- [Exercise details] From the listing below, output only the lines starting at the line that has "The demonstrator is" and ending at the line that has "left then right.", exactly as they appear, ends included.

- [Supplied data]
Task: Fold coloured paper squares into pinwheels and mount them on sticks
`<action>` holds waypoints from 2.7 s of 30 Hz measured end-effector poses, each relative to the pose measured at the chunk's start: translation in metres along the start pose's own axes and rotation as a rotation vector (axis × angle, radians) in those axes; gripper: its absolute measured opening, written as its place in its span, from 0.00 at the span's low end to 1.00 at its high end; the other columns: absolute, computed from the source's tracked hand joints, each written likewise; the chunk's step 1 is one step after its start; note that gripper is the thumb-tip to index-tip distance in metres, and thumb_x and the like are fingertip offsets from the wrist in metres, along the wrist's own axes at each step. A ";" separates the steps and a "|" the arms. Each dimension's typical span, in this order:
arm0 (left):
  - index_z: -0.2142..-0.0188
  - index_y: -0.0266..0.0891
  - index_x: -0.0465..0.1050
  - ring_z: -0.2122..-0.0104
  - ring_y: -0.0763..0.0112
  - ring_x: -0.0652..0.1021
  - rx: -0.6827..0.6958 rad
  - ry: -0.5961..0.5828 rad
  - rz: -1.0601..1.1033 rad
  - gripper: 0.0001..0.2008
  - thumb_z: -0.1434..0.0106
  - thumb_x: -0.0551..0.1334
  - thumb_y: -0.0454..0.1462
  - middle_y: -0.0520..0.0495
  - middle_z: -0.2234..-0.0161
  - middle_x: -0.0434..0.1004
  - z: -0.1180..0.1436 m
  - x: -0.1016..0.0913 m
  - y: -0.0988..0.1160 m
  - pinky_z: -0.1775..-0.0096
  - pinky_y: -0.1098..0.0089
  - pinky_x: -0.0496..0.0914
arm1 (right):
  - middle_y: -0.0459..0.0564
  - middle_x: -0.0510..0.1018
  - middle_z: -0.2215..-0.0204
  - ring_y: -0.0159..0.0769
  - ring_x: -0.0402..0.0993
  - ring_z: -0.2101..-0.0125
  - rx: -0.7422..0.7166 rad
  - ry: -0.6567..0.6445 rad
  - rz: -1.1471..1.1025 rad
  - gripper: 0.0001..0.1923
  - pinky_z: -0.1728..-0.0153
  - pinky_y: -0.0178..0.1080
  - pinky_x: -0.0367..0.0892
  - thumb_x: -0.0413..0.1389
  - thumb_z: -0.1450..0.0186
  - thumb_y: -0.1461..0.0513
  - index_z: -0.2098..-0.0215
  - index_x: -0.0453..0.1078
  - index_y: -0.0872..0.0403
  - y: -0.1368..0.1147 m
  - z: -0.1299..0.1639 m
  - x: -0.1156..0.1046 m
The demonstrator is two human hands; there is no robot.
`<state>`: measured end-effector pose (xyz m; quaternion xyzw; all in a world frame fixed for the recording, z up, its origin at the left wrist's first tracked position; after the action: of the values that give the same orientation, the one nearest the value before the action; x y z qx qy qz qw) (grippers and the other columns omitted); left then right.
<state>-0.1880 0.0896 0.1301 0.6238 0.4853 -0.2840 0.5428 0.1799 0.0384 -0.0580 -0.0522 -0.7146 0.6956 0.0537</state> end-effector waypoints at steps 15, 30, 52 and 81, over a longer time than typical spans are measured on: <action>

- [Written response]
The demonstrator is two human hands; there is no robot.
`<state>`: measured end-effector pose (xyz m; quaternion xyzw; all in a world frame fixed for the recording, z up, its origin at the left wrist's first tracked position; after the action: of the values that give the same orientation, the one nearest the value before the action; x y z qx qy qz qw) (grippers and the other columns omitted); left then right.

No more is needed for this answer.